Rion kembali menghunus pedangnya ke arah Arina. Matanya menatap tajam pada gadis itu.

"Kalian lihat sendiri, dia hanya berpura-pura. Sebaiknya kita bunuh dia sekarang," ucapnya sambil bersiap mengayunkan pedang. Arina menjerit dengan keras. Ia juga memejamkan mata rapat-rapat.

"Jangan membunuhku. Orang tuaku pasti akan membayar kalian. Saat ini mereka pasti mencari pinjaman uang!"

Tidak ada rasa sakit dirasakan Arina.

'Apa aku sudah mati?' ucapnya bertanya-tanya. Perlahan ia membuka mata. Erland tiba-tiba muncul di depannya sambil tersenyum. Gadis itu sampai memekik terkejut.

"Tenanglah, tidak akan ada yang membunuhmu. Aku dan Aldrich tidak akan membiarkannya," ucapnya. Gadis itu kemudian melihat Rion sedang berbicara dengan pemuda satu lagi yang bernama Aldrich.

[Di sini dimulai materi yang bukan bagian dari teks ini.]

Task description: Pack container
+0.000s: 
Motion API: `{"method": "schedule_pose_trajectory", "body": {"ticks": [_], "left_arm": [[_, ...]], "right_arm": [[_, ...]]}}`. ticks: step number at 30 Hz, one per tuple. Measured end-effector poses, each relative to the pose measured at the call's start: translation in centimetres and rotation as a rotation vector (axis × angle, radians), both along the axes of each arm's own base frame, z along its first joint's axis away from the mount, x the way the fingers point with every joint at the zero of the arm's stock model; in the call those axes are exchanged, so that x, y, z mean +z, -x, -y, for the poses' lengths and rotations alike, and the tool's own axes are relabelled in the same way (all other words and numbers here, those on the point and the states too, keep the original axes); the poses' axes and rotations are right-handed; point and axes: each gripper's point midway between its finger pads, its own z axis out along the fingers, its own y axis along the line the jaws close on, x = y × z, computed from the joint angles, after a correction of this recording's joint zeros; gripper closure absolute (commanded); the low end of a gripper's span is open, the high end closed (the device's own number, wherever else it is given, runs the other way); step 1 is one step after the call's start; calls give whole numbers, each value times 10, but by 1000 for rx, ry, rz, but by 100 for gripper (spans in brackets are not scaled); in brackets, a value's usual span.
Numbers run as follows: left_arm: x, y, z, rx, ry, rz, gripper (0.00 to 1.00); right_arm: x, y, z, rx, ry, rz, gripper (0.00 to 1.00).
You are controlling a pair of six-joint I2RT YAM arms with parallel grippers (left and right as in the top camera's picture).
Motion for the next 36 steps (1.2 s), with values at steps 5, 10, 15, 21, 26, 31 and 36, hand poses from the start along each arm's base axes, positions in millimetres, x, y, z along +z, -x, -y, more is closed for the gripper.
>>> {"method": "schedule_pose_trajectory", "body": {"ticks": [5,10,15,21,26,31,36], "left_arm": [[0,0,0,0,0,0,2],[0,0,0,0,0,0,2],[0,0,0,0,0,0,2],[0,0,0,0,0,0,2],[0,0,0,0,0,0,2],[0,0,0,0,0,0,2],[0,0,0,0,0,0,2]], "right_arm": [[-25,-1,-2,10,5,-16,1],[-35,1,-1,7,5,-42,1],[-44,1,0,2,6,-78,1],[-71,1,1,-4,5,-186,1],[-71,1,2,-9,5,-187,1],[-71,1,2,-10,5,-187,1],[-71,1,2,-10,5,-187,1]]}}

"Biarkan gadis itu hidup. Kurasa dia bukan mata-mata. Kalau dia memang benar putri, bukankah kau justru melakukan kesalahan besar?" bujuk Aldrich dengan suara kalem. Semua tahu seperti apa Rion. Dingin dan tidak berperasaan. Jika bersikeras, maka Rion akan makin melawan.

"Jika suatu saat dia memang mata-mata , aku akan bertanggung jawab dan membunuh dia dengan tanganku sendiri. Bagaimana?" tanya Aldrich lagi.

"Tidak perlu dipersoalkan," cetus Arina.

"Aku hanya ingin pulang. Aku tidak tahu tentang mata-mata yang kalian bicarakan. Bisakah kalian bermurah hati dan mengantarku pulang?"

Arina melangkah mundur dengan ekspresi kembali ketakutan saat Rion berbalik dan berjalan menghampiri dengan cepat. Dicengkeramnya erat lengan Arina hingga gadis itu mengernyit kesakitan.

"Kau tidak akan pergi ke mana pun. Sekarang kau berada dalam pengawasan kami, jangan harap bisa meloloskan diri!" desisnya.